A US federal judge has temporarily blocked a near-total ban on abortion in Texas, the toughest such law in the US, following a challenge from President Joe Biden's administration after the Supreme Court let it proceed.
District Judge Robert Pitman's action in Austin on Wednesday prevents the state from enforcing the Republican-backed law, which prohibits women from obtaining an abortion after six weeks of pregnancy, while litigation over its legality continues.
The case is part of a fierce legal battle over abortion access in the United States, with numerous states pursuing restrictions.
"This Court will not sanction one more day of this offensive deprivation of such an important right," Judge Pitman said in the ruling.
The ink was barely dry on Pitman's order before Texas notified the court it intends to appeal the ruling to the conservative-leaning Fifth Circuit Court of Appeals, setting the stage for the next phase of the legal battle.
"Tonight's ruling is an important step forward towards restoring the constitutional rights of women across the state of Texas," White House press secretary Jen Psaki said in statement late on Wednesday. "The fight has only just begun, both in Texas and in many states across this country where women’s rights are currently under attack."
Mr Biden's Justice Department sued Texas on on September 9 and sought a temporary injunction against the law, arguing during an October 1 hearing that the measure violates the US Constitution.
The US Supreme Court on September 1 let the law take effect in a 5-4 vote powered by conservative justices.
At six weeks of pregnancy, many women do not yet know they are pregnant.

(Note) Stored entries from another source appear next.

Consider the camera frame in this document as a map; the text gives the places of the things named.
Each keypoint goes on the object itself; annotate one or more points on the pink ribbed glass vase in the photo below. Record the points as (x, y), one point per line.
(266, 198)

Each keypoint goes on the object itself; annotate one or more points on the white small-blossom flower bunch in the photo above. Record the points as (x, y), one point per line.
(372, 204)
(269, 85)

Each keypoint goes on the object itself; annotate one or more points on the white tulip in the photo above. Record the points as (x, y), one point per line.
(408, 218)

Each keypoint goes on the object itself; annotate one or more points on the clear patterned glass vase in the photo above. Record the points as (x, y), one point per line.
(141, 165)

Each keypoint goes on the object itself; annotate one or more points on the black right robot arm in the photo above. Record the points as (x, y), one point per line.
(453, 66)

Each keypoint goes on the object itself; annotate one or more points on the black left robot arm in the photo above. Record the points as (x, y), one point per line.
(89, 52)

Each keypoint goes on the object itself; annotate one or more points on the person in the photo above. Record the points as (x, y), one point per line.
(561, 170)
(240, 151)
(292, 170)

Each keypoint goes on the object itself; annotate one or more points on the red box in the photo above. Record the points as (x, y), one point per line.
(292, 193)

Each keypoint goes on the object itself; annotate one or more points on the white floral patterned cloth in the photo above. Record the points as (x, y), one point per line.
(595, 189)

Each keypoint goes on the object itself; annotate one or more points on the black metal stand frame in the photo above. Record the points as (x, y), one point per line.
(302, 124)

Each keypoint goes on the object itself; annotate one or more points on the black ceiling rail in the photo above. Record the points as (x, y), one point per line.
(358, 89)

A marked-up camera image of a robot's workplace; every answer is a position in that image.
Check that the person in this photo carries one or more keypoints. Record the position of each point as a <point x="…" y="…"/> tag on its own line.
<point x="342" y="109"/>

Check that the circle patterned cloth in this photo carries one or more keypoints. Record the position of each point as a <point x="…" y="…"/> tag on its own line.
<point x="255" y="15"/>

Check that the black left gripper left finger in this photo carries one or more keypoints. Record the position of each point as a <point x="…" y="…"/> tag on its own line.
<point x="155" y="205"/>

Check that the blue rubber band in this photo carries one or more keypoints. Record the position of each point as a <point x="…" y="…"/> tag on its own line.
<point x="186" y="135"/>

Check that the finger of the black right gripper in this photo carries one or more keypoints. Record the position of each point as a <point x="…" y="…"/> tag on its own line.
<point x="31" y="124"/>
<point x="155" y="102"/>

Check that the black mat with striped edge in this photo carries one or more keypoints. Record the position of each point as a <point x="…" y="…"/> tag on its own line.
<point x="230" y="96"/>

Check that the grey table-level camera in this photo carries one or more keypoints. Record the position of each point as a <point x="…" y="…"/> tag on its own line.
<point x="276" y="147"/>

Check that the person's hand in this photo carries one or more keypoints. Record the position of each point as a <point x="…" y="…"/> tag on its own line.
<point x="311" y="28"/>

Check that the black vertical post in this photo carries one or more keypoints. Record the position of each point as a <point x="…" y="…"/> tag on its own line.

The law makes no exceptions for pregnancies caused by rape or incest.
It also lets ordinary citizens enforce the ban, rewarding them at least $10,000 if they successfully sue anyone who helped provide an abortion after foetal cardiac activity is detected. Critics of the law have said this provision enables people to act as anti-abortion bounty hunters.

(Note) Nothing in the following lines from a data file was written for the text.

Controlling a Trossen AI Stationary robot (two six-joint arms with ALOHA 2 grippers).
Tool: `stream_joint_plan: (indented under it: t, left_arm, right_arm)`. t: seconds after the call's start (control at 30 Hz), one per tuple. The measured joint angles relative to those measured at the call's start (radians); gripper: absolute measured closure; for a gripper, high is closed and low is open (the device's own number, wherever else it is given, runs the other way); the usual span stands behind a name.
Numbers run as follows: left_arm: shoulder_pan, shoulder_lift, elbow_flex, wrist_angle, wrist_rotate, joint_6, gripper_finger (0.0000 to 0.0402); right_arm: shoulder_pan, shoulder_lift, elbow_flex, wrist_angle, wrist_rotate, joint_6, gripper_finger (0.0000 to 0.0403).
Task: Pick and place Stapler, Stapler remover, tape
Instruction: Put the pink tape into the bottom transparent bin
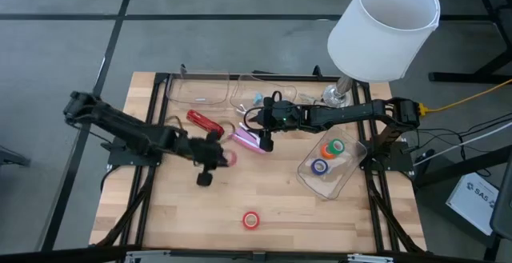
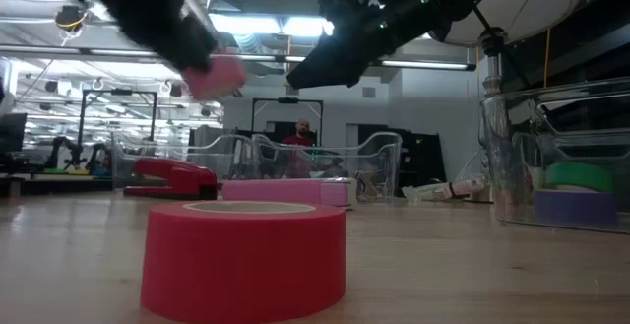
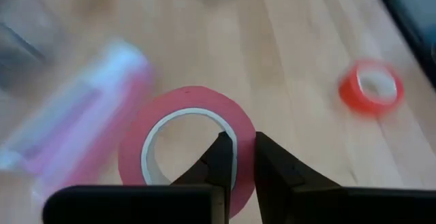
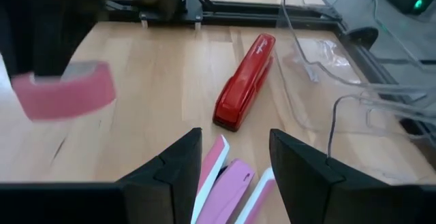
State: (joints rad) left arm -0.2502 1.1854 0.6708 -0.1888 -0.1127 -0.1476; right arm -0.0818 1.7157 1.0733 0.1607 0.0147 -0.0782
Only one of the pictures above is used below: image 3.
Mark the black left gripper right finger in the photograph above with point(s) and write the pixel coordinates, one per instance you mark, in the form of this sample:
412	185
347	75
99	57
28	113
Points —
306	203

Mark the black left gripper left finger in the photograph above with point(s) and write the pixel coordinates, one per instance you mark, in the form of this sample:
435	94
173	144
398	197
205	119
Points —
136	207

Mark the red tape roll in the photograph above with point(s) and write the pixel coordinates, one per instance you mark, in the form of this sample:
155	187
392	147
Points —
347	94

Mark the pink tape roll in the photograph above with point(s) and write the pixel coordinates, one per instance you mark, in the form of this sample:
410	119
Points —
190	98

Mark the black aluminium table frame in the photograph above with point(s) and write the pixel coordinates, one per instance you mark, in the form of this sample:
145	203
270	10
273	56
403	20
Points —
408	30

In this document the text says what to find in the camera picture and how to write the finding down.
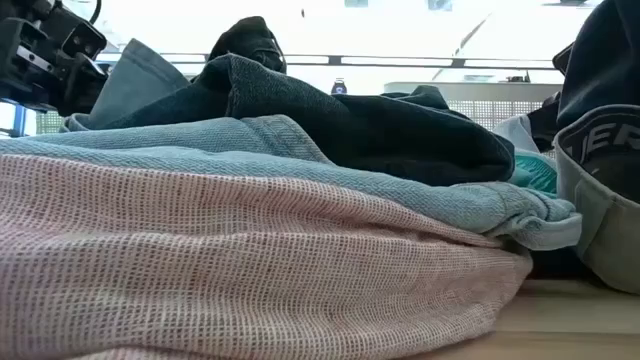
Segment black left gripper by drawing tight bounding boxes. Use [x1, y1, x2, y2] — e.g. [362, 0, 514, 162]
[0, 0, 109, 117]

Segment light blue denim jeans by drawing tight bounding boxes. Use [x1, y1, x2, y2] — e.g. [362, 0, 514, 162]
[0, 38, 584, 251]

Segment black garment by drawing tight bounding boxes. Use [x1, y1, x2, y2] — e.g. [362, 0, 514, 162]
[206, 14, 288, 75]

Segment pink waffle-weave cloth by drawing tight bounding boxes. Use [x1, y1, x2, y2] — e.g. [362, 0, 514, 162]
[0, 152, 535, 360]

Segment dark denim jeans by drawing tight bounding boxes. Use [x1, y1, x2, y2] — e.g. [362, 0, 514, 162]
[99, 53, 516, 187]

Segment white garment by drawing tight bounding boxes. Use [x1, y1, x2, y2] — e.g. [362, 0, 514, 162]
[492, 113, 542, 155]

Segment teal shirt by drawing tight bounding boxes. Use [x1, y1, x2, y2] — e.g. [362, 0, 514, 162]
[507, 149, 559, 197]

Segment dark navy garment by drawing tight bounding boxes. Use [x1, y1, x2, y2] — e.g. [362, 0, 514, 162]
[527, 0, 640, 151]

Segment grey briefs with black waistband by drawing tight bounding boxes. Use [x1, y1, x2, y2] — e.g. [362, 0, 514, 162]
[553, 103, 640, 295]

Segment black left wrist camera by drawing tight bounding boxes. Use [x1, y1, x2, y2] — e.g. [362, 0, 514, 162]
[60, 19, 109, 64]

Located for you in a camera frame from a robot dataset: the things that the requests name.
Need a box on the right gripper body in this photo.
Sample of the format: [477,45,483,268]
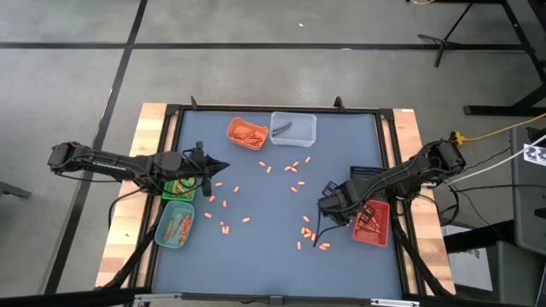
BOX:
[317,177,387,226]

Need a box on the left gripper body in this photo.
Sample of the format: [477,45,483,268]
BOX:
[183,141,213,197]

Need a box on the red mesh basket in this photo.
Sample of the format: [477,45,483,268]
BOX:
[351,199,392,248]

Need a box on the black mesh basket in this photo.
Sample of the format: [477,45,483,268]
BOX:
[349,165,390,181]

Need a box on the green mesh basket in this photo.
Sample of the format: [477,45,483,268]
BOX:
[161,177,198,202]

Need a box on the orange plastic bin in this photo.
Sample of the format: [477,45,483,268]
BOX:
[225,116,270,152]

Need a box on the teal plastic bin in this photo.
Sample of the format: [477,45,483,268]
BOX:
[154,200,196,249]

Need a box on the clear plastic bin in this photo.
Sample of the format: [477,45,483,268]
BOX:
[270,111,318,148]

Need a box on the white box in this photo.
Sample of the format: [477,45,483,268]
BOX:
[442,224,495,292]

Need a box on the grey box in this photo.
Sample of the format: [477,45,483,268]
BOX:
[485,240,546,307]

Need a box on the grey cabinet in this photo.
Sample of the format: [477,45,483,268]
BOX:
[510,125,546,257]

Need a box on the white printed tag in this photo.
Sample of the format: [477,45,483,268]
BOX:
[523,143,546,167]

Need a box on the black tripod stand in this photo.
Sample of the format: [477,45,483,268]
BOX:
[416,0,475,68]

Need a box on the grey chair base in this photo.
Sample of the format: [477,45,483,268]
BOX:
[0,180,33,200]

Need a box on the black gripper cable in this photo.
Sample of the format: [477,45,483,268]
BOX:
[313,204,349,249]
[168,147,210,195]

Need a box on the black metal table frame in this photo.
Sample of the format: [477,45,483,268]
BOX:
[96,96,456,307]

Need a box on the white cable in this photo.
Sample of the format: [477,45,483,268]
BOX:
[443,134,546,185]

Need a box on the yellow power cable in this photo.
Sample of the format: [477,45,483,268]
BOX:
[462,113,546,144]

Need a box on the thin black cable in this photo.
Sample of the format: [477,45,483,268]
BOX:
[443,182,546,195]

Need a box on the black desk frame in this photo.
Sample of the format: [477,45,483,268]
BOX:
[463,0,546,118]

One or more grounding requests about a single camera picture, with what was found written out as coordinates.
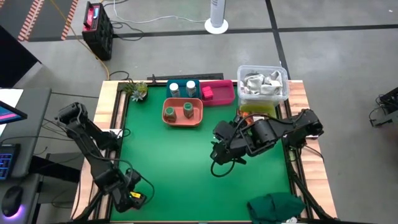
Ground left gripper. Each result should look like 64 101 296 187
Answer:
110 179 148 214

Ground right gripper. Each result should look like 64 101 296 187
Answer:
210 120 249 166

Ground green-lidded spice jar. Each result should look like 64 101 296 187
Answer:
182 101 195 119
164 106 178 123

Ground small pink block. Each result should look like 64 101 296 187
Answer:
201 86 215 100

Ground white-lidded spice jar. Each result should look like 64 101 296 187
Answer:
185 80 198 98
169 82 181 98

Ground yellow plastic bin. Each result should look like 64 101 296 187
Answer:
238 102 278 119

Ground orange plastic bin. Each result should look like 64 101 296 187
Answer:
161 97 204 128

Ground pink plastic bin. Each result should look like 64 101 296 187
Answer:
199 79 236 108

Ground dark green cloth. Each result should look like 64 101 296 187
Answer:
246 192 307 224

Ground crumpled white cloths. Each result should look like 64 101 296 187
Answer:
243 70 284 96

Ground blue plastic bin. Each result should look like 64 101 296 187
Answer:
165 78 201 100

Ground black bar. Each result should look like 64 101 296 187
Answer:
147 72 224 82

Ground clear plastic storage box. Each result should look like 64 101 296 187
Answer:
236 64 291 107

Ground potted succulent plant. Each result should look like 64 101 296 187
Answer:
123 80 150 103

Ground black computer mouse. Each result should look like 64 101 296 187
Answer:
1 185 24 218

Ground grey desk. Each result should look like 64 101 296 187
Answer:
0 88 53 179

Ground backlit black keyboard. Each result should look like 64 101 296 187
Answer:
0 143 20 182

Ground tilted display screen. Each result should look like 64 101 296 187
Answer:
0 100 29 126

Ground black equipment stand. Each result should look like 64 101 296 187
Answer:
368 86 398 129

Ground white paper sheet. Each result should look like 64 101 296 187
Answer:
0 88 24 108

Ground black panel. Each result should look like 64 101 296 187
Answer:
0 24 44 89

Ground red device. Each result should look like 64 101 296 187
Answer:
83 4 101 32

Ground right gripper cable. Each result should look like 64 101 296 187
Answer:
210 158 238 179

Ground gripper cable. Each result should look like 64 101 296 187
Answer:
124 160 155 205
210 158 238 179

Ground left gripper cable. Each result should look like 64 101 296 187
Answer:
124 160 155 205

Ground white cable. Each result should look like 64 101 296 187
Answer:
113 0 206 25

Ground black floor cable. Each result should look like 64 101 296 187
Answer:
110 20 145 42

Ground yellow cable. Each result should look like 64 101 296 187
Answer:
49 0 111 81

The Justice Department argued that the law impedes women from exercising their constitutional right to terminate a pregnancy that was recognised in the Supreme Court's 1973 Roe v. Wade decision that legalised abortion nationwide.

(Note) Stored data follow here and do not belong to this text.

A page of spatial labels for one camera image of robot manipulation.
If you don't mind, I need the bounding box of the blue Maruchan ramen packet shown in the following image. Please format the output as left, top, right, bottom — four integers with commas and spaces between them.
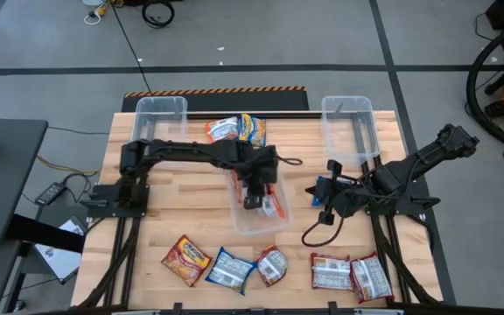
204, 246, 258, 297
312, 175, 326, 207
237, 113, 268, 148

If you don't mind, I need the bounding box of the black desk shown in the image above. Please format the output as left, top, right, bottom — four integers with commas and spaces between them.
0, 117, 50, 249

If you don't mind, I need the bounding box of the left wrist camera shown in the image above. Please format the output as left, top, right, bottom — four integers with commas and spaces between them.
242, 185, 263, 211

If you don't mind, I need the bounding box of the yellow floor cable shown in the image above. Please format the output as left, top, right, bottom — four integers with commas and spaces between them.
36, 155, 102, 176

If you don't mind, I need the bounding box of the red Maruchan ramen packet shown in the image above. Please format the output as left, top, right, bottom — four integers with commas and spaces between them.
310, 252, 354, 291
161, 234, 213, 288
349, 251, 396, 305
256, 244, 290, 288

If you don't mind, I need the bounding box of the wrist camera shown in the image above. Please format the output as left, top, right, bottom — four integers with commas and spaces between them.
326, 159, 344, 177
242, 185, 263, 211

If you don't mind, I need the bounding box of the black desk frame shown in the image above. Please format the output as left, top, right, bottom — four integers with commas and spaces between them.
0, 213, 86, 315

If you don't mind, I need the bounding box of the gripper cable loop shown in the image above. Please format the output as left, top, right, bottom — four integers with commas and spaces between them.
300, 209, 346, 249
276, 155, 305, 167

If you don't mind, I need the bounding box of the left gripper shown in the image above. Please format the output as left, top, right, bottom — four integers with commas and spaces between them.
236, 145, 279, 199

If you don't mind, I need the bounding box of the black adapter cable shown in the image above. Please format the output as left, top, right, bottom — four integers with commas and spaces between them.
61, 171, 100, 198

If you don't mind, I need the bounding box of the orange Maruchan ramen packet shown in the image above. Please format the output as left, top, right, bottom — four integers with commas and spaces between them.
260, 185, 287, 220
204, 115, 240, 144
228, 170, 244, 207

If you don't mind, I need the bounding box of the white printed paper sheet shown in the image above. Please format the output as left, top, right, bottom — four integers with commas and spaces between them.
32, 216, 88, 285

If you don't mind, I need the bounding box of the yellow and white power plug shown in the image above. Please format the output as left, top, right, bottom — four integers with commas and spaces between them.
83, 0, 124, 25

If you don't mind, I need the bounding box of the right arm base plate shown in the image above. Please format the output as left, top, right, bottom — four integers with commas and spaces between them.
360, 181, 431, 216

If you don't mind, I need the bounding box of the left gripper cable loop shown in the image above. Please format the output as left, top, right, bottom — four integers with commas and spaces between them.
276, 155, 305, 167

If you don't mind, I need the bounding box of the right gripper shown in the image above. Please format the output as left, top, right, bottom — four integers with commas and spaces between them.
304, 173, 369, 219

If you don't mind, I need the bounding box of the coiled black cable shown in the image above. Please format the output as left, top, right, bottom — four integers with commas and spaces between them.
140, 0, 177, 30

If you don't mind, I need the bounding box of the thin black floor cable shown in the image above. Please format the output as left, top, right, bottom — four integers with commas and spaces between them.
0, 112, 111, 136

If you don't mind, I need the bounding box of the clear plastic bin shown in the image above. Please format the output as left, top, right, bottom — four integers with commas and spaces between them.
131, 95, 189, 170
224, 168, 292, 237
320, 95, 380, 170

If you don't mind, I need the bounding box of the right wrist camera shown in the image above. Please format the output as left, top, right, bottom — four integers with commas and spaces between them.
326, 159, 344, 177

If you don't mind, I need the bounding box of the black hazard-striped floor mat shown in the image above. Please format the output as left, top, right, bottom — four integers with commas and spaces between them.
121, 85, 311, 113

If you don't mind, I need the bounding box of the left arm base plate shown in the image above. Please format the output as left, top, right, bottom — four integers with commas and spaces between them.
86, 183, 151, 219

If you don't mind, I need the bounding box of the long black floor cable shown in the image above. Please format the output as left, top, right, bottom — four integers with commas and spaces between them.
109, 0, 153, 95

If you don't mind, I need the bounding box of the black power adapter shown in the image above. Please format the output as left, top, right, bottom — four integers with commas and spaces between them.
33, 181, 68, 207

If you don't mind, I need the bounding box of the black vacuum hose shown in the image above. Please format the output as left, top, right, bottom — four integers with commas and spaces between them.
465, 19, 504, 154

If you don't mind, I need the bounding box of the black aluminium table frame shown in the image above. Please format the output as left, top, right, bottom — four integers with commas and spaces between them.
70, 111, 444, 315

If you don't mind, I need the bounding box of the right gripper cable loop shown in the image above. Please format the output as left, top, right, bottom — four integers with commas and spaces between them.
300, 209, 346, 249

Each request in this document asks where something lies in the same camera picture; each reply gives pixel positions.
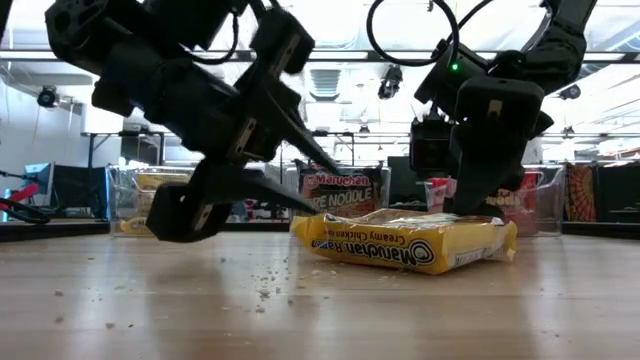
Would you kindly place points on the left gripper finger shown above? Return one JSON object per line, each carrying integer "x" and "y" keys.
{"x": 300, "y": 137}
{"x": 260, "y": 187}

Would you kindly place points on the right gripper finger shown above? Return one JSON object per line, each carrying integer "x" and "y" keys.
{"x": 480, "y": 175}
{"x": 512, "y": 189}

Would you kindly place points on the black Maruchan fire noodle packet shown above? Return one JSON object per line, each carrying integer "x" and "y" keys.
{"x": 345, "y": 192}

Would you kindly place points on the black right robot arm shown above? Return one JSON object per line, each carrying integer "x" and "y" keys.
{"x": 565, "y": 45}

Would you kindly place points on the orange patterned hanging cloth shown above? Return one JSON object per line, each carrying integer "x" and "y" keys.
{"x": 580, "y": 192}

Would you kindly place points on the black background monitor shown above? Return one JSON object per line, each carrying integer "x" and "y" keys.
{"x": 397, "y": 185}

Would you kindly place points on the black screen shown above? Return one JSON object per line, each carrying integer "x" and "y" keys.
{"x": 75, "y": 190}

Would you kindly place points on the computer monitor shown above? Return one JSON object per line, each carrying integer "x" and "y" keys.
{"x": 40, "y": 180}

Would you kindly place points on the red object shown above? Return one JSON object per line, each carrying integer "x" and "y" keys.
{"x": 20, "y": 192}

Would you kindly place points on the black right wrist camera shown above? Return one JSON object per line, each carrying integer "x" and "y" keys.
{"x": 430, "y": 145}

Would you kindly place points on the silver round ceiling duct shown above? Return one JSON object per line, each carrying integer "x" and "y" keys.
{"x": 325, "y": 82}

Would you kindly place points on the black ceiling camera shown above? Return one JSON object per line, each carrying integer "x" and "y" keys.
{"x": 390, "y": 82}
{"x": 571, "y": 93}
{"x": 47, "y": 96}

The department also argued that the law improperly interferes with the operations of the federal government to provide abortion-related services.
US conservatives have long sought to have Roe v. Wade overturned. The Supreme Court on December 1 hears arguments in a separate case involving a Mississippi law that bans abortions after 15 weeks of pregnancy. Mississippi has asked the high court to overturn the 1973 precedent.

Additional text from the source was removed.